__Problem to work on__: What appears from the first line of the records below through the line containing "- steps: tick" must be reproduced verbatim.

__Given records__:

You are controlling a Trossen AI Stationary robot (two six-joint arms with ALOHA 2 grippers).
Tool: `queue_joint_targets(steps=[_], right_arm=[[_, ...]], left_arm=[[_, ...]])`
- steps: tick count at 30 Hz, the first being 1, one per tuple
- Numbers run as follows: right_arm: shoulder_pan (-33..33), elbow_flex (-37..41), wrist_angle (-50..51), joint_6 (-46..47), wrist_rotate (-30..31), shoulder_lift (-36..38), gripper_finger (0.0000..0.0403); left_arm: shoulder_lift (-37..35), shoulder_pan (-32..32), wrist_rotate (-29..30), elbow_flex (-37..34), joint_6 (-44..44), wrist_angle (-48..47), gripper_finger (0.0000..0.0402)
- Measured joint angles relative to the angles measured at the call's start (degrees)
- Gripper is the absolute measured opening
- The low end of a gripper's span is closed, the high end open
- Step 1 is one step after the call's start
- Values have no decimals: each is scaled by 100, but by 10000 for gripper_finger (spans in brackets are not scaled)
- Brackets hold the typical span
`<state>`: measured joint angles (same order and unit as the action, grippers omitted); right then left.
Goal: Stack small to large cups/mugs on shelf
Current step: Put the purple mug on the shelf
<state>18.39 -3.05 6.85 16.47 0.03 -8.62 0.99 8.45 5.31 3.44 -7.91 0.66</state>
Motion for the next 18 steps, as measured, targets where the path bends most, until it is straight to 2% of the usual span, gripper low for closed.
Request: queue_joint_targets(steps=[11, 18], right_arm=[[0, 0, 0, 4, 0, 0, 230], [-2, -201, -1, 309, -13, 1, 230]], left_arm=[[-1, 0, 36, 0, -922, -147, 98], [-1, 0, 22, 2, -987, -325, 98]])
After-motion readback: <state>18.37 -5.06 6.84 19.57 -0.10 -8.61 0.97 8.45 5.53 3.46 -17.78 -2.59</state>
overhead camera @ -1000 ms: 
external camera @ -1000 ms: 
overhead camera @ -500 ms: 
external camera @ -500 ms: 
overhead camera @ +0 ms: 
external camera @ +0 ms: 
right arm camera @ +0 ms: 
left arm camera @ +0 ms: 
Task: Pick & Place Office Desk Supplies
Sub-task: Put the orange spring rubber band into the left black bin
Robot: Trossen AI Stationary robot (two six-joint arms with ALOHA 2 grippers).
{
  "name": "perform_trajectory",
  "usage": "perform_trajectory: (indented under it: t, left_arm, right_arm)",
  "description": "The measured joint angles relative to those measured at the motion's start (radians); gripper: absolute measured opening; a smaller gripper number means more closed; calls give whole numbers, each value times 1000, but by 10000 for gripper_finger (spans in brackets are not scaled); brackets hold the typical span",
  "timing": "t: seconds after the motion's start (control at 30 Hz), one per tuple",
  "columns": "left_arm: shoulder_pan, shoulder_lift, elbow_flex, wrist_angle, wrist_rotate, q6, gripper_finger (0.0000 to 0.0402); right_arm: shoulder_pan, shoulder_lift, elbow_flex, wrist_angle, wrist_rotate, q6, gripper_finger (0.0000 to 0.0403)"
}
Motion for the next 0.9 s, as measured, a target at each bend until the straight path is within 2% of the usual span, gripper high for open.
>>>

__Solution for this task__:
You are controlling a Trossen AI Stationary robot (two six-joint arms with ALOHA 2 grippers).
Tool: `queue_joint_targets(steps=[_], right_arm=[[_, ...]], left_arm=[[_, ...]])`
- steps: tick count at 30 Hz, the first being 1, one per tuple

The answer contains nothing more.